The AT Protocol [3] is used by the social network Bluesky. This is a common way people introduce the protocol, and it should give you pause that a protocol is frequently associated with a singular company and social network.

Choices in the design of the AT Protocol have led to it being too costly for individuals to run full-fledged servers (see [4] for details). This results in most AT Protocol users being entirely dependent on the Bluesky organization [5] (this link is worth following). Having a strong reliance on a VC backed social media company [6] is a good way to become the product when investors demand returns. This also limits freedom by having a centralized authority with the ability to censor speech [7].

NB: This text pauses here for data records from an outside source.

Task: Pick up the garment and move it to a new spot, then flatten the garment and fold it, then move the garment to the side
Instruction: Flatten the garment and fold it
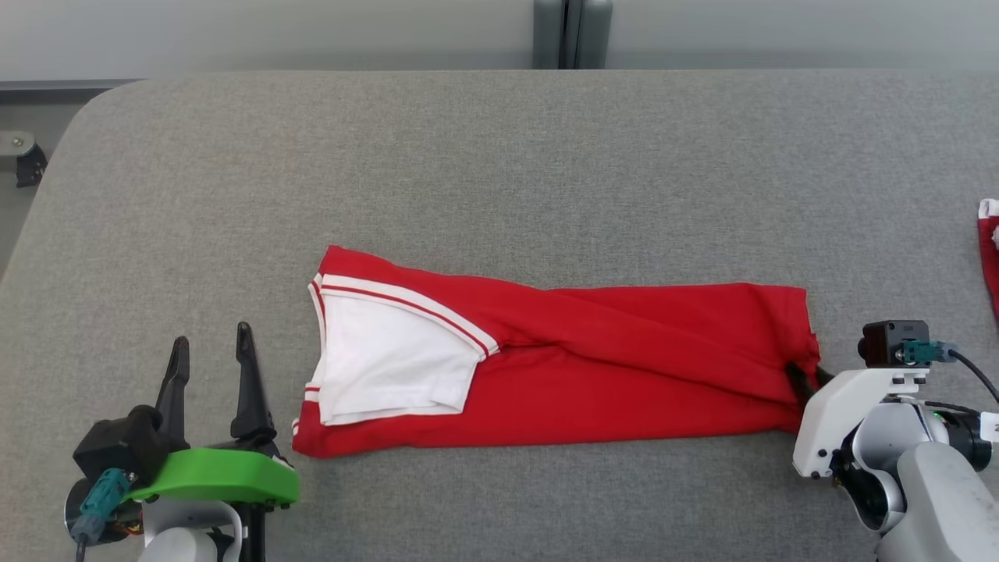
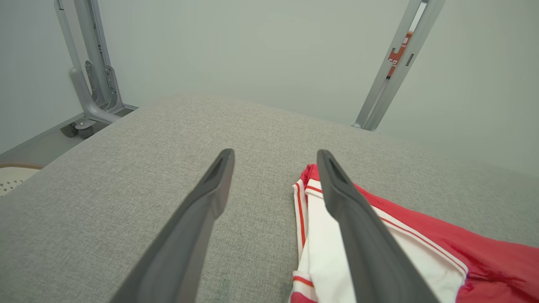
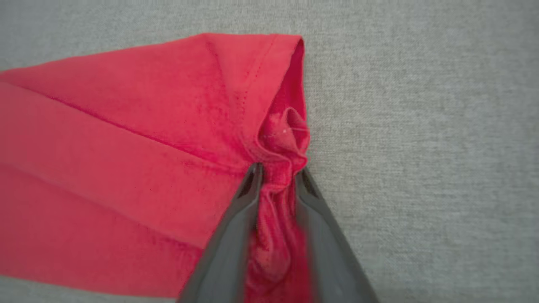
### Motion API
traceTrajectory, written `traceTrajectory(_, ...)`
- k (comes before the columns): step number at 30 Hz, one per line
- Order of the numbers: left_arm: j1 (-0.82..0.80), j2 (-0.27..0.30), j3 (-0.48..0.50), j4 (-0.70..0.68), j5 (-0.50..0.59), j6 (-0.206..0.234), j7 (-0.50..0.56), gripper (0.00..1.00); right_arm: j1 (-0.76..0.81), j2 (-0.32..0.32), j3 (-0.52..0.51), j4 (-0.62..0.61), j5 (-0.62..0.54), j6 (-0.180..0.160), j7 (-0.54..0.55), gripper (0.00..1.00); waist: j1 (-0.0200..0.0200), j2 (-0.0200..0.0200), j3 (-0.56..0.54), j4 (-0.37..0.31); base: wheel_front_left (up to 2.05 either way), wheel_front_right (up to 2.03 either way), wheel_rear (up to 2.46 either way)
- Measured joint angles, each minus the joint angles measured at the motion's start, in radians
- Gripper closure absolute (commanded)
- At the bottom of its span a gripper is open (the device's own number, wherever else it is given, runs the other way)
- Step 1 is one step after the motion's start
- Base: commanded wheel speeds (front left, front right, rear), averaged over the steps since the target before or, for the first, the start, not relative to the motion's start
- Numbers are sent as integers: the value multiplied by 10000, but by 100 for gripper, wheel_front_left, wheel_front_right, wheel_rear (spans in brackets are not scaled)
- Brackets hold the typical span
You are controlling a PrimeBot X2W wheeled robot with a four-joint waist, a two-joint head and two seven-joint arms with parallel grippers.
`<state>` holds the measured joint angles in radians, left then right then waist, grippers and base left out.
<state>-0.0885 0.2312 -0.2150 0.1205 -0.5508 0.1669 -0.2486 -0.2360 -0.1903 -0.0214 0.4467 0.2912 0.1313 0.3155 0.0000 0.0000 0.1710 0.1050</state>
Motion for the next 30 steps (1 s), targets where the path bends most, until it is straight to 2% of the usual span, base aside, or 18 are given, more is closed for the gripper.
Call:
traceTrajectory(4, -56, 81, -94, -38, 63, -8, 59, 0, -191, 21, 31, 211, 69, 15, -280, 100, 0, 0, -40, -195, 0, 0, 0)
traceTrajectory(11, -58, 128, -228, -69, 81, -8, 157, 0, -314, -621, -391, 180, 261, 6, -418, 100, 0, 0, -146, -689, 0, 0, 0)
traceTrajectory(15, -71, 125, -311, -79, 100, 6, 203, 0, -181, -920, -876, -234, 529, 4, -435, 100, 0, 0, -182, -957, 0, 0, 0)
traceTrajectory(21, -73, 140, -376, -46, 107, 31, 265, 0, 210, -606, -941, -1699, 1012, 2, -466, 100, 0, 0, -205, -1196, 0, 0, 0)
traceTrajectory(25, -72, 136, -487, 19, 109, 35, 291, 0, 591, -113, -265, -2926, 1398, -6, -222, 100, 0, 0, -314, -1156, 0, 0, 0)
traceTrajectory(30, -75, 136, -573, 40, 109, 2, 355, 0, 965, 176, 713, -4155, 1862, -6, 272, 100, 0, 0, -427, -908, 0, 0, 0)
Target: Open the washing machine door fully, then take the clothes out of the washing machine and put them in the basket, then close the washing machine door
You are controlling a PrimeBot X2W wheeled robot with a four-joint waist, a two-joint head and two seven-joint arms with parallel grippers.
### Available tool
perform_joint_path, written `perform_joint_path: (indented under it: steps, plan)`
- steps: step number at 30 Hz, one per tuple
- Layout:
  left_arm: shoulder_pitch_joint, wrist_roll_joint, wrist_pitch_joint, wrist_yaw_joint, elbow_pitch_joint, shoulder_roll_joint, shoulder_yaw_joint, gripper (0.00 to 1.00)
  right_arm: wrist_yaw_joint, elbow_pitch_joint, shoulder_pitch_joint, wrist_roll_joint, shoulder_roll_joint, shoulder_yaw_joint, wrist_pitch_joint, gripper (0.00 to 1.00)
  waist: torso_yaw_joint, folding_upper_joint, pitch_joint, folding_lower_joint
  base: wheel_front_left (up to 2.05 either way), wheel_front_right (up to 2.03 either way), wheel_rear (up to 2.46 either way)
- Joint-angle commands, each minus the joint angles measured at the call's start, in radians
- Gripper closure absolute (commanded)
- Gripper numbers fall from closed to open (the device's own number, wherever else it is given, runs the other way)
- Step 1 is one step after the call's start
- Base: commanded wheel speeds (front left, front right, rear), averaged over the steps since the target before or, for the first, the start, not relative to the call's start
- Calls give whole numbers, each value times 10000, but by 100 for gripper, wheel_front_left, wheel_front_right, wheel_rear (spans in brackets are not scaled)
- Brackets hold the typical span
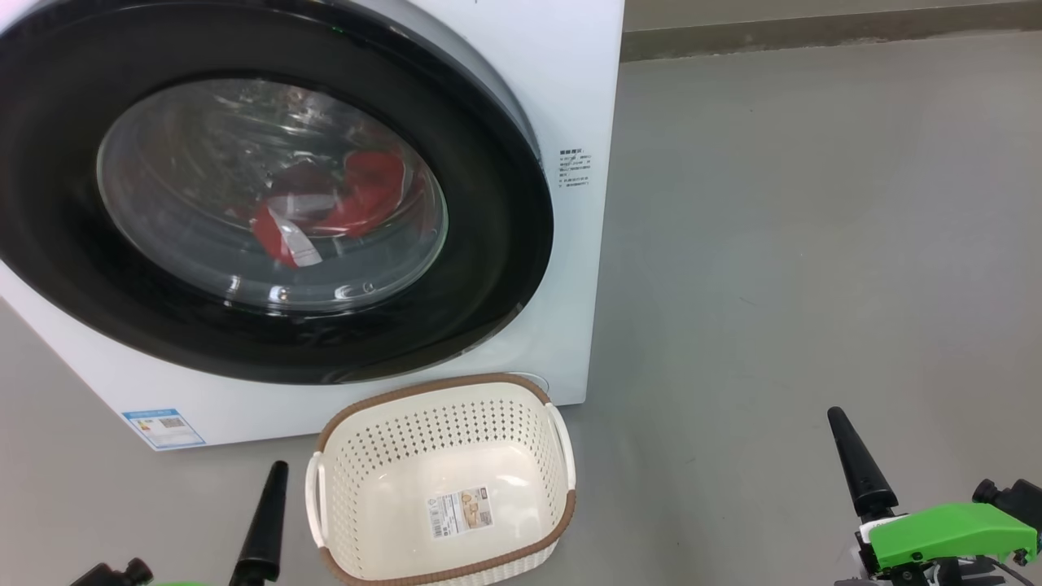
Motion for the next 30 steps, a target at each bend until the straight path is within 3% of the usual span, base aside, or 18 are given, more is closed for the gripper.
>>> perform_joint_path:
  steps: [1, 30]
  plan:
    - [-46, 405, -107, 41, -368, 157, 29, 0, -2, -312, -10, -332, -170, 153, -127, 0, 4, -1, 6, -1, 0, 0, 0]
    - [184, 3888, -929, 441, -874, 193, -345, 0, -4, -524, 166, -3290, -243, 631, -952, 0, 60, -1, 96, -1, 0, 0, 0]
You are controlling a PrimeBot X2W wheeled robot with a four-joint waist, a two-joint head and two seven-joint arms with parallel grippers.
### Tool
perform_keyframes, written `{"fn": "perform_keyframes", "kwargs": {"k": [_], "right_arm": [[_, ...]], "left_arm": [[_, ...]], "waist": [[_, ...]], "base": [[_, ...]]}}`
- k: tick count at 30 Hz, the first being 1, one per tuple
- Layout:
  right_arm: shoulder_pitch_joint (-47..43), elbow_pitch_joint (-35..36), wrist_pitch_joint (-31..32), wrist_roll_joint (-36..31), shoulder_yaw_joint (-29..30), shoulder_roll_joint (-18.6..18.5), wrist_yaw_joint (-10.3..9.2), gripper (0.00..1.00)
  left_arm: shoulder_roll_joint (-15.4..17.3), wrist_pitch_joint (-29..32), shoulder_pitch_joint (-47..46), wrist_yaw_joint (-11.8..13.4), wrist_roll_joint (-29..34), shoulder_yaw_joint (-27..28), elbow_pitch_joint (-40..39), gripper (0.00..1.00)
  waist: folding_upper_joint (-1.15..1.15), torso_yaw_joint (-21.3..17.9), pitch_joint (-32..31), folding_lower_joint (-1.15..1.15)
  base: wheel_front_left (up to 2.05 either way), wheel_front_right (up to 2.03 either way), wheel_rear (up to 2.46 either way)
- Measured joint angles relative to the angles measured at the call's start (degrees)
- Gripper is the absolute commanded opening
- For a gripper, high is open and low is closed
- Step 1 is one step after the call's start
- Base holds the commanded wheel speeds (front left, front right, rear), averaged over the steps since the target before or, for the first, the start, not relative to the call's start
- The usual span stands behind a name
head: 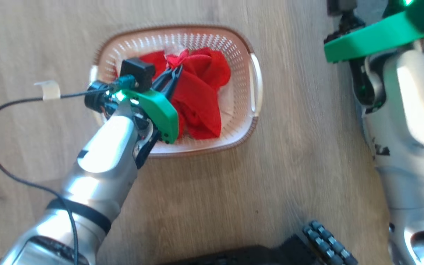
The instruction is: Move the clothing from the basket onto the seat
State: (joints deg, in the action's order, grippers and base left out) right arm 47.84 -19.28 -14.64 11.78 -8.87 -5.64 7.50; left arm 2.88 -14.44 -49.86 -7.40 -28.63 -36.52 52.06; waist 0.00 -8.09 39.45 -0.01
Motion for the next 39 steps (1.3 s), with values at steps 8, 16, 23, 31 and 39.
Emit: {"fn": "perform_keyframes", "kwargs": {"k": [8, 16, 23, 31, 39], "right_arm": [[-4.2, -3.5, 0.0, 1.6, -2.0, -0.5, 0.0, 1.0], [-8.1, -6.2, 0.0, 2.7, -3.1, -0.8, 0.0, 1.0], [-10.8, -8.0, 0.0, 4.0, -4.4, -0.9, 0.0, 1.0], [-13.8, -9.0, 0.0, 4.8, -4.9, -0.8, 0.0, 1.0], [-15.6, -9.5, 0.0, 5.4, -5.7, -0.7, 0.0, 1.0]], "left_arm": [[-0.5, 0.0, 6.6, 0.0, 2.0, 4.6, -4.8, 0.0], [-0.6, 0.0, 10.9, 0.0, 3.5, 7.7, -7.7, 0.0], [-0.7, 0.0, 13.5, 0.0, 4.0, 10.7, -10.8, 0.0], [-0.7, 0.0, 13.8, 0.0, 5.5, 12.8, -15.7, 0.0], [-0.6, 0.0, 13.1, 0.0, 6.0, 12.5, -21.1, 0.0]], "waist": [[0.0, 3.5, -9.0, 0.0], [0.0, 5.8, -16.6, 0.0], [0.0, 7.2, -22.9, 0.0], [0.0, 7.9, -28.2, 0.0], [0.0, 8.0, -30.6, 0.0]], "base": [[0.0, 0.0, 0.0], [0.0, 0.0, 0.0], [0.0, 0.0, 0.0], [0.0, 0.0, 0.0], [0.0, 0.0, 0.0]]}}
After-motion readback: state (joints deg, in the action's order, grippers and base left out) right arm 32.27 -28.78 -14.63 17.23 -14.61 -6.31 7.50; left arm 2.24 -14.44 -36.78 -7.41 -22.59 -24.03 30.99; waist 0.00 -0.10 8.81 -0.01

An alternative to the AT Protocol is ActivityPub. Mastodon [8] uses ActivityPub to facilitate microblogging, and the software can be hosted on cheap hardware without a reliance on a third-party. Proponents of the AT Protocol may claim the two perform different functions, and I agree, but the centralized feed functionality the AT Protocol can provide but ActivityPub can’t is something I consider to be deeply problematic from a human psychology perspective. As such, while ActivityPub can’t directly replace “your” BlueSky feed, it will give you a healthier microblogging experience. With that said, I think the case for microblogging is lacking, and individuals should consider if microblogs, both their own and those of others, are worthwhile (my answer is emphatically no).

Proposition

Host your own services for the dissemination of information, ensuring the services you host implement protocols designed for the type of information you are disseminating.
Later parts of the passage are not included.